**Task:** From the line with "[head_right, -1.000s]" through the line with "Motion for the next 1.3", repeat the entries verbatim, both end lines included, and add nothing.

**Records provided:**
▼
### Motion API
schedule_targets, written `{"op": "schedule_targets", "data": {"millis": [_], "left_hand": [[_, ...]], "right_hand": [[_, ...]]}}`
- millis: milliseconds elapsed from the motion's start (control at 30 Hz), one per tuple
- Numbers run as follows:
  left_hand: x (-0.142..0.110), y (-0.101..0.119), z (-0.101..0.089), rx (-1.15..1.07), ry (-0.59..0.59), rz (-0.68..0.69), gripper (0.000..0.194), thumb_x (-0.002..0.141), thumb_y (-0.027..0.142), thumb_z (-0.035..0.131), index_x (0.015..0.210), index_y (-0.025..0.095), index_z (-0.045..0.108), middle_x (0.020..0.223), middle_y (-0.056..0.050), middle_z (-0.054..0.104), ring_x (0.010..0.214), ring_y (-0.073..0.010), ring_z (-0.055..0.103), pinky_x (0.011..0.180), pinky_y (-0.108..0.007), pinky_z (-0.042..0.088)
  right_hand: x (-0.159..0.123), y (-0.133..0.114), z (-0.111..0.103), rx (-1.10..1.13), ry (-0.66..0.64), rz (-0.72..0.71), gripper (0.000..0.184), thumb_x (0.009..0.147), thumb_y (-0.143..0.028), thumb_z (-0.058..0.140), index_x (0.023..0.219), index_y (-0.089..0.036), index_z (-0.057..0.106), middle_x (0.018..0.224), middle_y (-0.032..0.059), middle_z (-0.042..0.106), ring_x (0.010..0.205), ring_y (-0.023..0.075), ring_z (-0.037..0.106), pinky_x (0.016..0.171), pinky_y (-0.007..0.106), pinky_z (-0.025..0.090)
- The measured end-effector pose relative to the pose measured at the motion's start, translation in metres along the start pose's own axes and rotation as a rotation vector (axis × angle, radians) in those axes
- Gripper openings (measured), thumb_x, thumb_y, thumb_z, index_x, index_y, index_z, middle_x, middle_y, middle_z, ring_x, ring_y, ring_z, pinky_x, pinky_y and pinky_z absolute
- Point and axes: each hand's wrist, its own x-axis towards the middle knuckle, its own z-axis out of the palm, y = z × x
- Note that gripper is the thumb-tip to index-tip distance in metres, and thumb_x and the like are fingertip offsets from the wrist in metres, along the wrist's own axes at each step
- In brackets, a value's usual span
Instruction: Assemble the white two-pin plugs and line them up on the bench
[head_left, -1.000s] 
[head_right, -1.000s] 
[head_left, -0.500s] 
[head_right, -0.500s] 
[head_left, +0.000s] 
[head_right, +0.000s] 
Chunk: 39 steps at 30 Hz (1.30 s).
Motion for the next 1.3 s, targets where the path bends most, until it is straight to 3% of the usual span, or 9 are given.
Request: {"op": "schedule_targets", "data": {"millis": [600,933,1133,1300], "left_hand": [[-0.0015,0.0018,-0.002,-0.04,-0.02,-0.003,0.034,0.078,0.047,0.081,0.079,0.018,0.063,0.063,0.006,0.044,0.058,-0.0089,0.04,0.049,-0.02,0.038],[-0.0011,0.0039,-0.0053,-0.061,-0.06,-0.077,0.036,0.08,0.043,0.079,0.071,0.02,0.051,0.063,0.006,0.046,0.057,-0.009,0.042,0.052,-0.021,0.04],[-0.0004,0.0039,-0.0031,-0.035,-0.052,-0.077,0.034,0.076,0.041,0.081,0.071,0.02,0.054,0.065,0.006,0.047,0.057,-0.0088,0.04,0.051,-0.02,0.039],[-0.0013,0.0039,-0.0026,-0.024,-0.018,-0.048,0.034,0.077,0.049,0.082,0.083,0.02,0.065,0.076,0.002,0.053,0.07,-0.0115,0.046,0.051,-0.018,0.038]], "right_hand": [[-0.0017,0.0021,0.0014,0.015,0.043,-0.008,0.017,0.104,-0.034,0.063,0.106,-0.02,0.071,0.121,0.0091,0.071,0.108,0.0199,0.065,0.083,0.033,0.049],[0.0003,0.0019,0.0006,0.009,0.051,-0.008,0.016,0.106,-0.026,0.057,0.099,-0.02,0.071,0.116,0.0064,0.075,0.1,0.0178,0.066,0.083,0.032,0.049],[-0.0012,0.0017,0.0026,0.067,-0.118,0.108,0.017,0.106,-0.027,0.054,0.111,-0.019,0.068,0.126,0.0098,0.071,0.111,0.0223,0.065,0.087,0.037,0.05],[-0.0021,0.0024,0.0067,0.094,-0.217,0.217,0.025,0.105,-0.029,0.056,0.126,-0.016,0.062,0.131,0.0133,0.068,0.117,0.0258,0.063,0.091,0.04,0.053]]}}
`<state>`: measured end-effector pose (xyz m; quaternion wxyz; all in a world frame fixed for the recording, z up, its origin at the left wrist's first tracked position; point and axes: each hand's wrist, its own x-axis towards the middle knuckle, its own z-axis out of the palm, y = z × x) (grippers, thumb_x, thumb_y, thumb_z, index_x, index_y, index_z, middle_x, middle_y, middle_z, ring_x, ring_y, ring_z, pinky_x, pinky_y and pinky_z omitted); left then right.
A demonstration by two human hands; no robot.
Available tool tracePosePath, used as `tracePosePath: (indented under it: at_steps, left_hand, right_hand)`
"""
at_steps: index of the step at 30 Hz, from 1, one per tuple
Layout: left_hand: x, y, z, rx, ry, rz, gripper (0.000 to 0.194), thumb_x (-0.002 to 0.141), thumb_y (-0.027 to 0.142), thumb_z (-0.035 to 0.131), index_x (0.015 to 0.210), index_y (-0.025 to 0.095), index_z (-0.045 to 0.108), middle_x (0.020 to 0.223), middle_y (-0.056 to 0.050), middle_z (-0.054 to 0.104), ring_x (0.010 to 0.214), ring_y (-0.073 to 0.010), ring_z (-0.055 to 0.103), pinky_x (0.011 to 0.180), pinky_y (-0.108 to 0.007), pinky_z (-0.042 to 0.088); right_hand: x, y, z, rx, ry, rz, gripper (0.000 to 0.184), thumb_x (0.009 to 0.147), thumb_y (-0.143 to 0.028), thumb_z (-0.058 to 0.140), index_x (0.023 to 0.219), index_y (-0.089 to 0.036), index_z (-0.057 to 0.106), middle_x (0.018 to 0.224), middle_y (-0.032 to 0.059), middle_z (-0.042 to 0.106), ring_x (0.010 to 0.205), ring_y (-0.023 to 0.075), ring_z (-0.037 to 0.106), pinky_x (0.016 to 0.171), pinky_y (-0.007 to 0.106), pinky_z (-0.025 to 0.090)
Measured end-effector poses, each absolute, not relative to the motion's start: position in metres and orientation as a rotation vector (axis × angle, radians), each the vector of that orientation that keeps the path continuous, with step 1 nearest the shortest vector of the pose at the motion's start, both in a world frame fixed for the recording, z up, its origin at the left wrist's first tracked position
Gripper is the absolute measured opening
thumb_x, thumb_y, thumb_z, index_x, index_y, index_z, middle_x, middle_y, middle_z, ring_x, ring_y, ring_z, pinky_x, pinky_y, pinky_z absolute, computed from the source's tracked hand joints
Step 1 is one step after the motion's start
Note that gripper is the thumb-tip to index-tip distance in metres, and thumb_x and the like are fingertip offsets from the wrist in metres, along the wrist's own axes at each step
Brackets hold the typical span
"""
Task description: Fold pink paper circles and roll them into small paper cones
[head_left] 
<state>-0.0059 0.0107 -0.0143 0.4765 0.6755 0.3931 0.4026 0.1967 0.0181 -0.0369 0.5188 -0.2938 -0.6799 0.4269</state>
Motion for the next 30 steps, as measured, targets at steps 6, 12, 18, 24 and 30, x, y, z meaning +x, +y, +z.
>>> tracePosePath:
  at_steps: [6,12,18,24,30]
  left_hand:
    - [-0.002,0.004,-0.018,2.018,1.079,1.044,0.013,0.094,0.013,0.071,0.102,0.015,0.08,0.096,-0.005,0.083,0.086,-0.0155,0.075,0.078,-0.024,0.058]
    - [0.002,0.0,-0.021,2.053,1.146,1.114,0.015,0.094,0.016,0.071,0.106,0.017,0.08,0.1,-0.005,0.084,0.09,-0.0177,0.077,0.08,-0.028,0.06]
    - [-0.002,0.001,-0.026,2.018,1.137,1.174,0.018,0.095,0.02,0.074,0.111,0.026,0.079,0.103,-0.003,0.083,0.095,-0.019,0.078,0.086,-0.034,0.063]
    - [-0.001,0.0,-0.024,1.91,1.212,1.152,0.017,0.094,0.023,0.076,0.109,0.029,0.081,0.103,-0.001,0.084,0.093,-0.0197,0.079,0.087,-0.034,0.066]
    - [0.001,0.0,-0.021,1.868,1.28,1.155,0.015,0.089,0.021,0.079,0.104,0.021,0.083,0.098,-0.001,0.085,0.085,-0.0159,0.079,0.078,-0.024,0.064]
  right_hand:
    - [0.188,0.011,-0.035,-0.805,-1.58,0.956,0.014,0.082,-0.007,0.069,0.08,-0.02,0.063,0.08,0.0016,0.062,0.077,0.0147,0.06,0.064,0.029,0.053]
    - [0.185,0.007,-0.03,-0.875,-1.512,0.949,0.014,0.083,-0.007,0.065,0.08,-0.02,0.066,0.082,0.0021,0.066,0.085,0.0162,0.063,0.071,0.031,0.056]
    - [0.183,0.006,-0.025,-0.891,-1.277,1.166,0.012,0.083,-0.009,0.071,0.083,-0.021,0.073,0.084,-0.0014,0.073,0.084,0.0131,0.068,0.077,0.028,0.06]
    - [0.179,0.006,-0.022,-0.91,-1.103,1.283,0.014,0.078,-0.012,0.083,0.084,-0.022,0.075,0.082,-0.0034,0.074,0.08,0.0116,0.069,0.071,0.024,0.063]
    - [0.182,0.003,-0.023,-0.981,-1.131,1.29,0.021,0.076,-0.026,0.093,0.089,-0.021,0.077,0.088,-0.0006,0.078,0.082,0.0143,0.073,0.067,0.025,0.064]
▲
**Your response:**
[head_right, -1.000s] 
[head_left, -0.500s] 
[head_right, -0.500s] 
[head_left, +0.000s] 
[head_right, +0.000s] 
Chunk: 39 steps at 30 Hz (1.30 s).
Motion for the next 1.3 s, targets where the path bends most, until it is straight to 3% of the usual span, or 9 are given.

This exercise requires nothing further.